The exact nature of John Adams’ interaction with the Patriots is unknown, but it is clear that they influenced his decision to write the Defence. Upon arriving at The Hague, Adams immediately sought out C. W. F. Dumas, a staunch Patriot and the de facto American chargé d’affaires. They presumably consulted regarding the diplomatic business to be conducted but likely also discussed the Dutch political situation and the prospects for the Patriots. Either there or at Amsterdam, Adams likely met such old friends and Patriots as Engelbert François van Berckel and Cornelis de Gyslaar. François Adriaan Van der Kemp, a former Mennonite minister and ardent Patriot, did not indicate when he met Adams, but he thanked him for his kindnesses during his visit to the Netherlands (from Van der Kemp, 31 Oct. 1786, below). But the most compelling evidence of Adams’ involvement with the Patriots and Dutch politics is Antoine Marie Cerisier’s 10 August letter, below. There Cerisier comments on his efforts to promote constitutional reform in the Netherlands, and he expresses a desire to confer with Adams on the subject. It is likely that John Adams and Cerisier did meet, particularly since Cerisier was writing from Leyden, and the Adamses were there by the 14th. Certainly Adams met either Cerisier or Jean Luzac, editor of the Gazette de Leyde, or both, because the Gazette of 22 August indicates that Adams provided a copy of the French text of the Prussian-American treaty, which it planned to print in succeeding issues.
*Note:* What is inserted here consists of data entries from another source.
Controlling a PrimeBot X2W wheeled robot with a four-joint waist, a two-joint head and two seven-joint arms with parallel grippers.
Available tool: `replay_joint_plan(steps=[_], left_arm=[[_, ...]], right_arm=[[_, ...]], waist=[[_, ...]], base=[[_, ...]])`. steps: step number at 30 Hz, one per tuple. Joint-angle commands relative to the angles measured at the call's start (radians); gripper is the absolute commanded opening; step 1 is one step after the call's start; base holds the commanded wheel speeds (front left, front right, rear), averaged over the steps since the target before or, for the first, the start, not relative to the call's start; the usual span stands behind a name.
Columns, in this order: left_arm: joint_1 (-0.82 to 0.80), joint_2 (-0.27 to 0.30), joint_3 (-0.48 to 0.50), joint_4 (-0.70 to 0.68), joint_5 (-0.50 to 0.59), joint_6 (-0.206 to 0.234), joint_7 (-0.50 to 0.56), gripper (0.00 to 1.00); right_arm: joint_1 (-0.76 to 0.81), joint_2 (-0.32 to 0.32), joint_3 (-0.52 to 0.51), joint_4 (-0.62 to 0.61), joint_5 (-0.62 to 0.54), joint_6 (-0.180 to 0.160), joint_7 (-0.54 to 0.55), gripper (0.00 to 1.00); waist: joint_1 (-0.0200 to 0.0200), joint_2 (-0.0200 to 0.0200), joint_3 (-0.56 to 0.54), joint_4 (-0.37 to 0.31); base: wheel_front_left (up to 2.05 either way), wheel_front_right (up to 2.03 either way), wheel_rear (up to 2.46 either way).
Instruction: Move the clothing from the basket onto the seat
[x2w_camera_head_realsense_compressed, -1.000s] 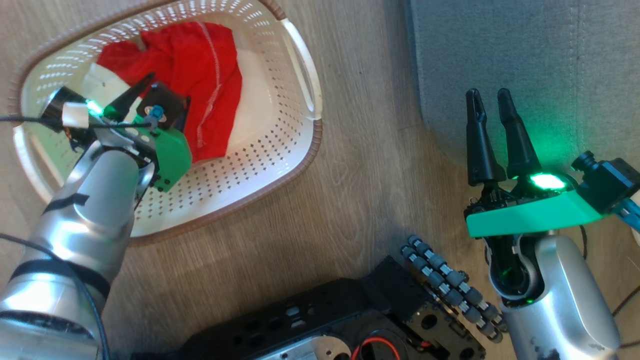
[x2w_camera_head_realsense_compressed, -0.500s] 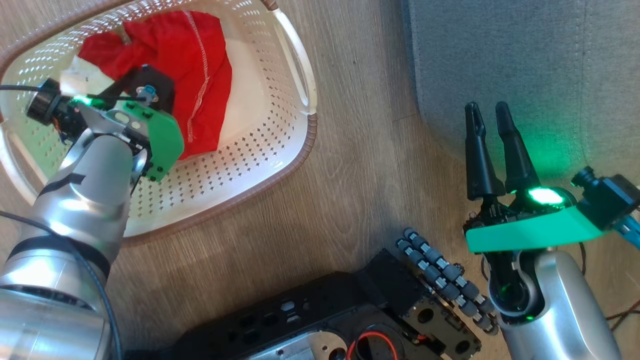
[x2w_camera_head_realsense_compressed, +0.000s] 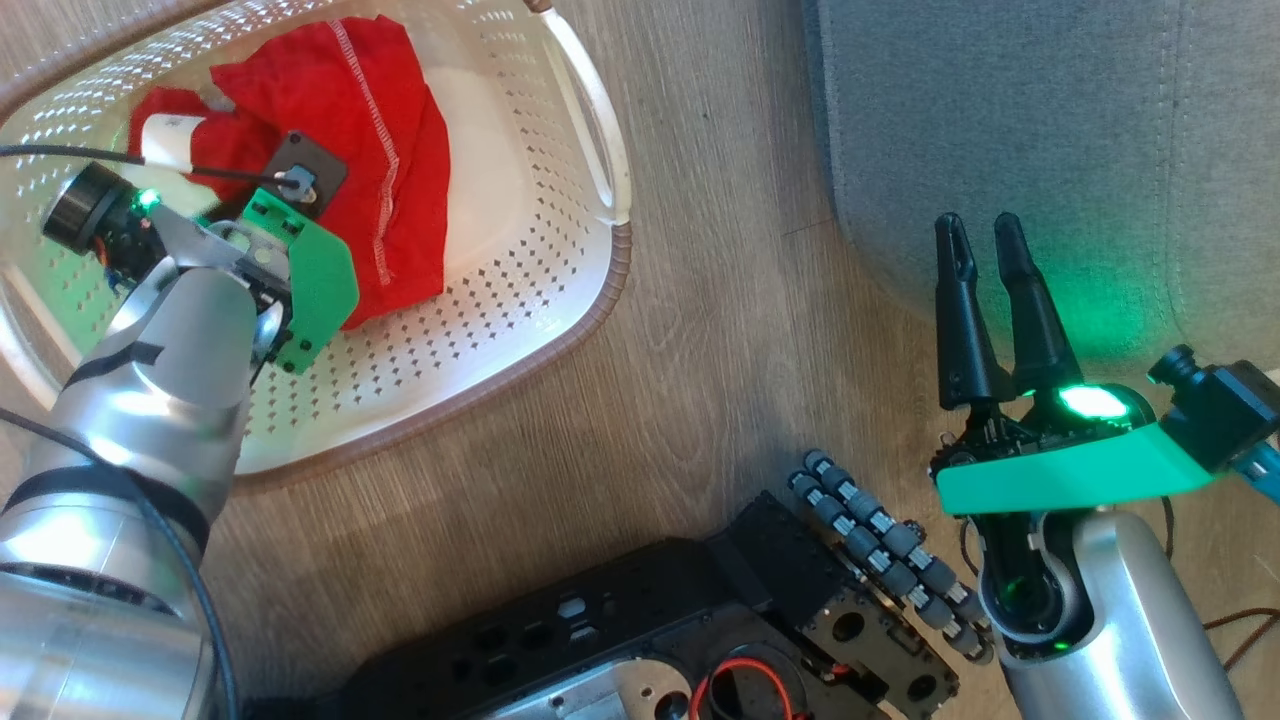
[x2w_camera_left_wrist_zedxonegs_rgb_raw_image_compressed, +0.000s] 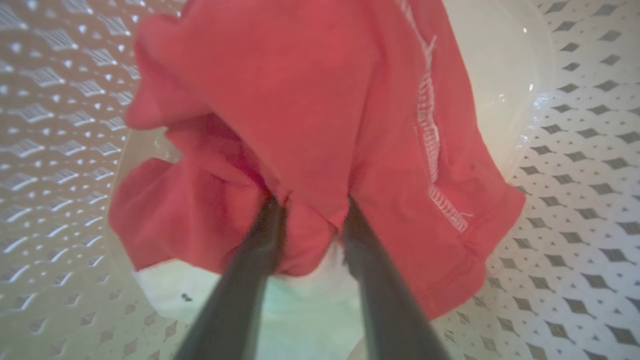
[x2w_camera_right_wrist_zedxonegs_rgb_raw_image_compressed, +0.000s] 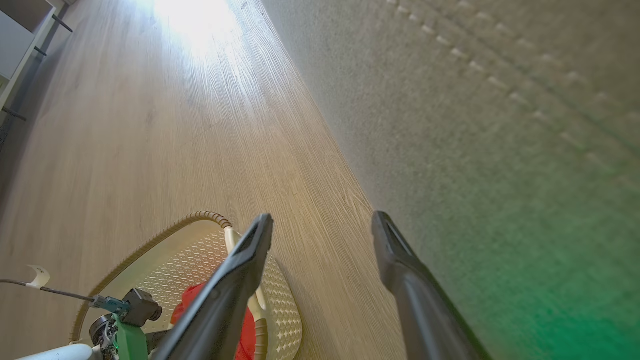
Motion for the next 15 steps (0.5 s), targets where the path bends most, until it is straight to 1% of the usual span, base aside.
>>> replay_joint_plan(steps=[1,9,15], left_arm=[[0.019,0.025,0.011,-0.005,-0.004,-0.004,-0.001,0.00],[0.024,0.036,0.000,-0.004,-0.018,-0.016,-0.003,0.00],[0.035,0.040,0.005,-0.004,-0.044,-0.026,-0.051,0.00]], right_arm=[[0.056,-0.008,0.017,-0.025,0.009,0.000,-0.006,1.00],[0.029,-0.008,0.020,-0.015,0.029,0.000,-0.006,1.00],[-0.019,-0.008,0.025,0.006,0.033,0.000,-0.006,1.00]], waist=[[0.0000,0.0000,-0.001,0.000],[0.0000,0.0000,-0.019,-0.010],[0.0000,0.0000,-0.059,-0.021]], base=[[0.00,0.00,0.00],[0.00,0.00,0.00],[0.00,0.00,0.00]])
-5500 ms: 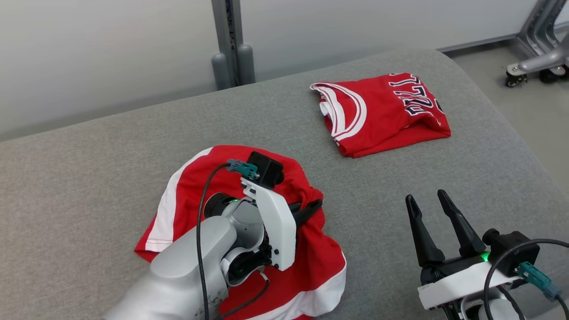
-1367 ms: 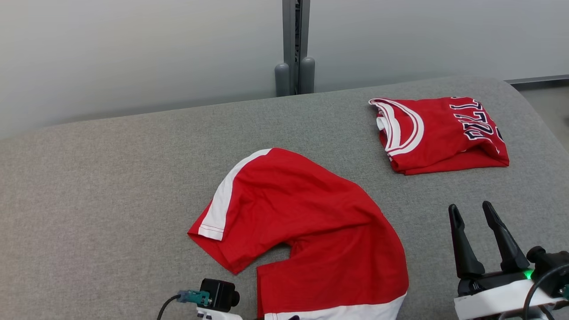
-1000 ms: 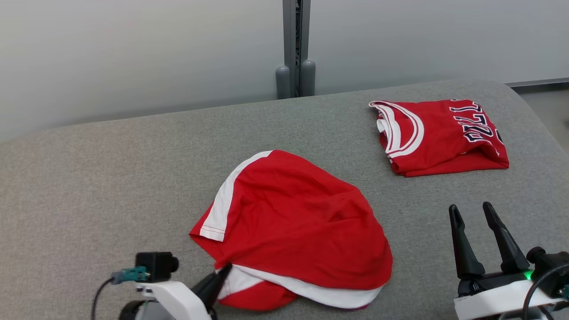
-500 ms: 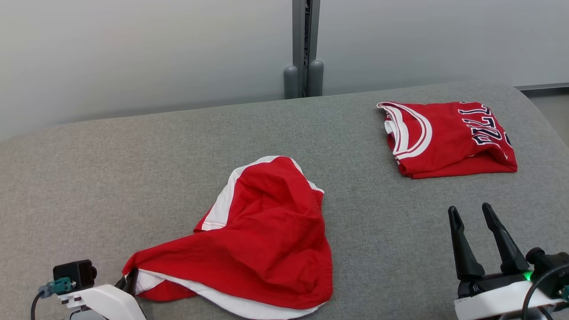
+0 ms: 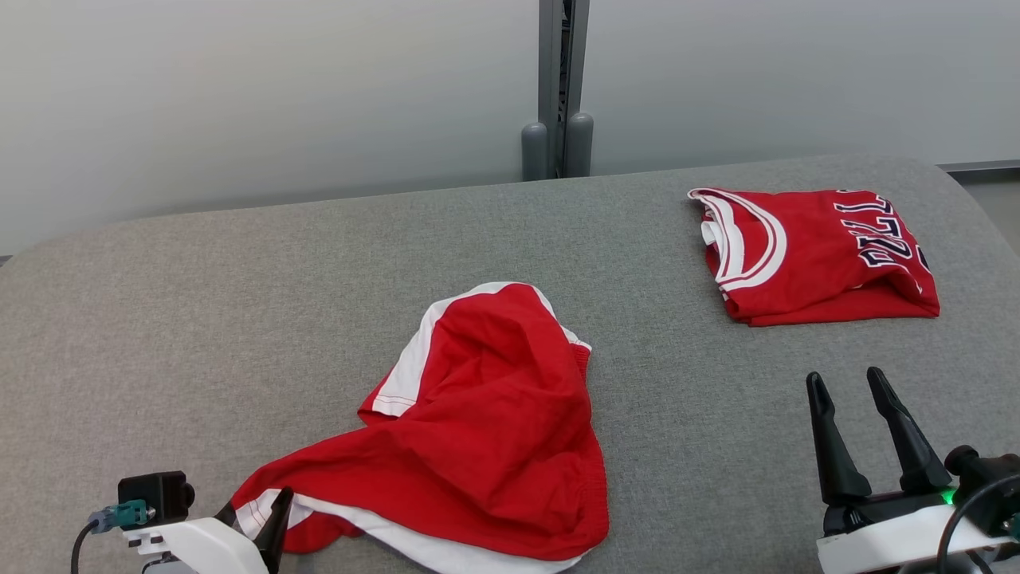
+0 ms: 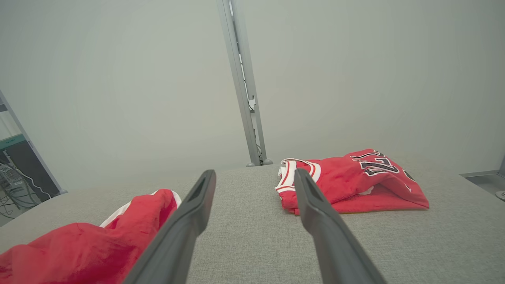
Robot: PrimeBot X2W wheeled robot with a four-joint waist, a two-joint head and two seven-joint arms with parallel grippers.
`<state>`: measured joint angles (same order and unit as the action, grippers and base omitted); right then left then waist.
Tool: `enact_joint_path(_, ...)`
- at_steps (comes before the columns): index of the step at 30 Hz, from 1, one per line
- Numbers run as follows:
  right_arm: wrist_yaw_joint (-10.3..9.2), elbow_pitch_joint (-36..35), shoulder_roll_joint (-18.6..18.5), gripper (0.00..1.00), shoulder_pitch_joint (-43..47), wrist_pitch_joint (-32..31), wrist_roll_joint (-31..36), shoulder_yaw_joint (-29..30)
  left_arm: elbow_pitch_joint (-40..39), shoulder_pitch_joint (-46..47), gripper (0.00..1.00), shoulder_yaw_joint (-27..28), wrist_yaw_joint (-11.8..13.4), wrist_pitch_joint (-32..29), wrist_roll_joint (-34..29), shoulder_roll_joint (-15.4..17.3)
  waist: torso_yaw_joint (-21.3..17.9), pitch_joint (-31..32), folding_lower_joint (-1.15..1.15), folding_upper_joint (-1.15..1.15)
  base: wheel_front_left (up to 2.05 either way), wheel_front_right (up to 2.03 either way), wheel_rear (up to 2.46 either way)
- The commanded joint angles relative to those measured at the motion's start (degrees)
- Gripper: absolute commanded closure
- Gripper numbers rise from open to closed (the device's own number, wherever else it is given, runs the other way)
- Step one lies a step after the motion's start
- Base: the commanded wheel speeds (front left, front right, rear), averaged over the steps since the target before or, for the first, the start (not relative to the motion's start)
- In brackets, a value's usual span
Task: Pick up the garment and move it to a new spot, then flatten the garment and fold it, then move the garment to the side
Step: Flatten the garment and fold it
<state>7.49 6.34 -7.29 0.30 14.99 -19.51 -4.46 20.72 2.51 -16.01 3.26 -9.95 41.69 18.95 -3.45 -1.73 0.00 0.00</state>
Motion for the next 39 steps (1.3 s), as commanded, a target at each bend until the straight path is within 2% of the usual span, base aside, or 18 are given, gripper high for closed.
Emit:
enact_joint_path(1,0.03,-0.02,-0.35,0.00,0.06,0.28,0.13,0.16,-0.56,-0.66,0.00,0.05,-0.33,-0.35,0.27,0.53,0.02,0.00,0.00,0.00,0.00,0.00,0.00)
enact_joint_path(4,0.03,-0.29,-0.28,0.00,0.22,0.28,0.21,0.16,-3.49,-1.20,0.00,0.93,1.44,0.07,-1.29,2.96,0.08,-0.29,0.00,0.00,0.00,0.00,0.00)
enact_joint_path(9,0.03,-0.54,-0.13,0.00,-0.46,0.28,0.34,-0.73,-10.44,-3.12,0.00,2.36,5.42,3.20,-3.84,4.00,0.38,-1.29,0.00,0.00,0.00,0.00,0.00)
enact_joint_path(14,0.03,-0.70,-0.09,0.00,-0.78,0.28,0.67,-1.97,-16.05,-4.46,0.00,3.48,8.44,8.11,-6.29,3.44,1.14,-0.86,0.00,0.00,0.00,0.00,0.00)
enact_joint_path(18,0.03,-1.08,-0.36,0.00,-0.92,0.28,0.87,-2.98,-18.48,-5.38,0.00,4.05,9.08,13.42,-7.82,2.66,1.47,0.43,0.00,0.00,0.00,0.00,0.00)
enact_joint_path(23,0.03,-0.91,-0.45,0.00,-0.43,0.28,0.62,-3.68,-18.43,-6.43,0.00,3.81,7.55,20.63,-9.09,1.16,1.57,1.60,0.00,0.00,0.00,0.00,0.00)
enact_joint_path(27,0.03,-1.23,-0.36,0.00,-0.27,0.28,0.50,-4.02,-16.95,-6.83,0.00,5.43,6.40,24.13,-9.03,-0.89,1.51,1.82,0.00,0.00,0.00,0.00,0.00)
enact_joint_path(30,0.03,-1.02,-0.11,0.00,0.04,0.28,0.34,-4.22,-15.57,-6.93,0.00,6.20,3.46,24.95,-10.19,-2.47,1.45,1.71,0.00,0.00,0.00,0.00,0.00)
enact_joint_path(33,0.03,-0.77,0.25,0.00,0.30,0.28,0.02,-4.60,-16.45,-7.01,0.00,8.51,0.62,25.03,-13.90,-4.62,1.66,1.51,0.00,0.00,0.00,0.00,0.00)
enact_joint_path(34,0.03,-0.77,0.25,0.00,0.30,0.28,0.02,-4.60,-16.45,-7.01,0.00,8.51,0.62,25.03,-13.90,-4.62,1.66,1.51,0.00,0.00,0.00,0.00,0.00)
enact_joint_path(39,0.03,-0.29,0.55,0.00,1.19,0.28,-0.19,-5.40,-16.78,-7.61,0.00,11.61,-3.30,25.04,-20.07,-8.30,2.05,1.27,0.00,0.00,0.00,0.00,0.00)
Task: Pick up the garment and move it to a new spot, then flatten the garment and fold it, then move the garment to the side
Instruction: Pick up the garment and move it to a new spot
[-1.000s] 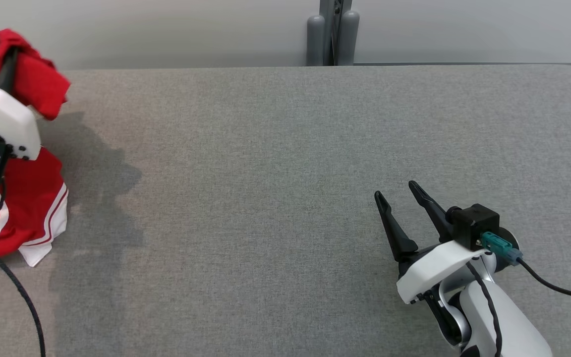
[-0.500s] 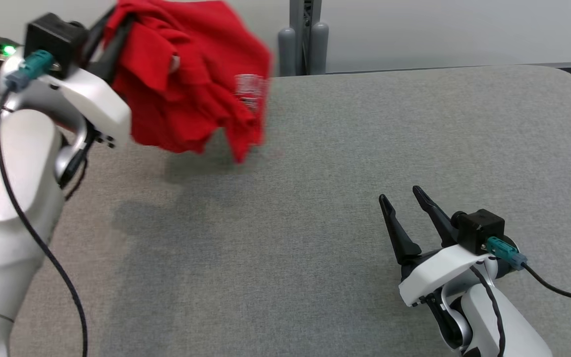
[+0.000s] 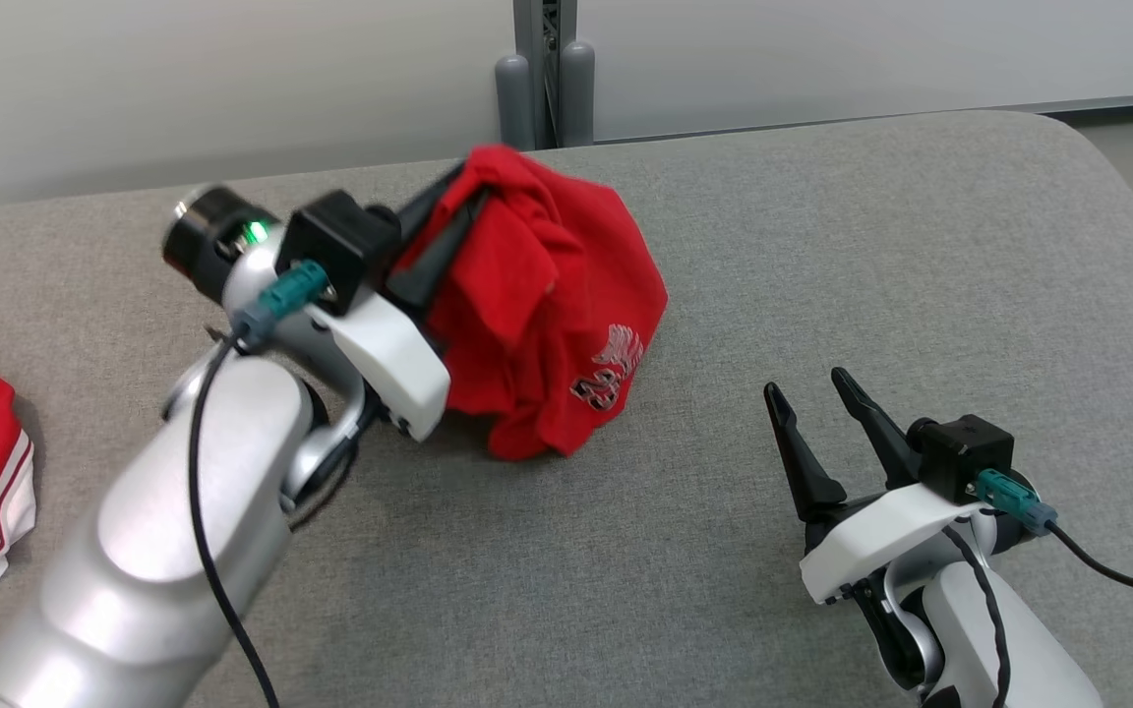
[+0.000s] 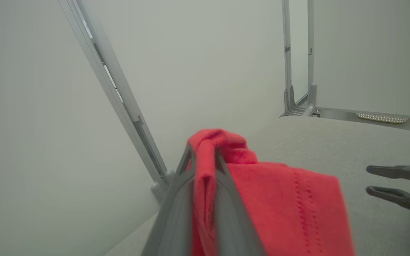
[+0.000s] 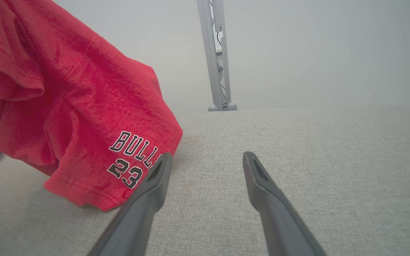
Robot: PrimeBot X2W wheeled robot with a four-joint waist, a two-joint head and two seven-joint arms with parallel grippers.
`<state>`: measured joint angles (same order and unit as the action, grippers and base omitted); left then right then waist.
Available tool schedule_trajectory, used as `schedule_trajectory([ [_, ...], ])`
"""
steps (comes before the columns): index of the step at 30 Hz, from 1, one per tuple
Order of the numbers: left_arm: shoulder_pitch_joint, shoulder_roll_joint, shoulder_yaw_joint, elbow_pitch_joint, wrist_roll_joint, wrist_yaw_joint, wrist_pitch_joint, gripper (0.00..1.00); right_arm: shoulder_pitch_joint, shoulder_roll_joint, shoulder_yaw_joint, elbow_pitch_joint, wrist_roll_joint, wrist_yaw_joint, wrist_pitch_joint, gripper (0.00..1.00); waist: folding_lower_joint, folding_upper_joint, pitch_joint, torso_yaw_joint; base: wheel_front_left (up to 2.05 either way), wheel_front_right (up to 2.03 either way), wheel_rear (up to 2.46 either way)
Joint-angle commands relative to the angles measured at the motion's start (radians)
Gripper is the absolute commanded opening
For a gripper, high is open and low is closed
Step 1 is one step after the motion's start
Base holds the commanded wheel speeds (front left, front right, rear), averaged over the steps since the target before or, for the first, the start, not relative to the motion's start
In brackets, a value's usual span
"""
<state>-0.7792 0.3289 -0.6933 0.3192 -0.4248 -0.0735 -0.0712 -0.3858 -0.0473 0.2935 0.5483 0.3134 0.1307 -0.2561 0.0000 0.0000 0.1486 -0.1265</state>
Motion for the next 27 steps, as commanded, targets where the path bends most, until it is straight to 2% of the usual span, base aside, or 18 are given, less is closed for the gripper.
schedule_trajectory([
  [1,0.039,-0.007,-0.003,-0.001,-0.017,0.013,-0.005,0.0,-0.006,-0.006,-0.004,0.001,0.001,0.0,-0.008,1.0,0.0,0.0,0.002,-0.004,0.0,0.0,0.0],
  [8,0.143,-0.06,-0.038,0.09,-0.054,0.014,-0.04,0.0,-0.008,-0.006,-0.009,-0.004,-0.004,0.0,-0.011,1.0,0.0,0.0,0.01,-0.007,0.0,0.0,0.0],
  [21,0.202,-0.193,-0.101,0.321,-0.099,-0.031,-0.15,0.0,-0.011,-0.006,-0.007,0.002,-0.005,0.0,-0.01,1.0,0.0,0.0,0.007,0.004,0.0,0.0,0.0],
  [22,0.201,-0.199,-0.108,0.334,-0.095,-0.032,-0.155,0.17,-0.01,-0.006,-0.007,0.003,-0.004,0.0,-0.011,1.0,0.0,0.0,0.005,0.004,0.0,0.0,0.0],
  [23,0.202,-0.207,-0.112,0.345,-0.097,-0.035,-0.161,0.75,-0.01,-0.006,-0.007,0.003,-0.003,0.0,-0.011,1.0,0.0,0.0,0.003,0.005,0.0,0.0,0.0],
  [24,0.202,-0.214,-0.114,0.354,-0.099,-0.037,-0.167,1.0,-0.009,-0.006,-0.008,0.004,-0.002,0.0,-0.011,1.0,0.0,0.0,0.002,0.005,0.0,0.0,0.0],
  [27,0.204,-0.228,-0.124,0.354,-0.093,-0.041,-0.179,1.0,-0.001,-0.006,-0.013,0.003,-0.001,0.0,-0.011,1.0,0.0,0.0,-0.003,0.007,0.0,0.0,0.0],
])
Moreover, writing to Richard Cranch on 15 January 1787, below, after the first volume of the Defence had been published, Adams indicated that it was a hasty production, for which he had only begun to assemble materials following his “return from Holland in September.” However, “my Friends in Holland were much employed, in Revolutions. in Several Conversations there, I had occasion to mention some Things respecting Government, which some of those Gentlemen wished to see upon Paper. their desire falling in with the Seditious Meetings in the Massachusetts determined me to write.” Although Adams mentions the outbreak of Shays’ Rebellion as an incentive for writing the Defence, the first reports of the disorders reached him only in late November 1786, almost three months after he began drafting it, and by 13 December John Brown Cutting was reading a manuscript copy (from Rufus King, 3 Oct.; from Cutting, 13 Dec., both below). While it may be that news of the rebellion spurred him to complete his three-volume work, it was the encouragement of his Dutch friends that led him to embark on the first volume of the Defence, and it is that which gives Adams’ interlude in the Netherlands its real significance.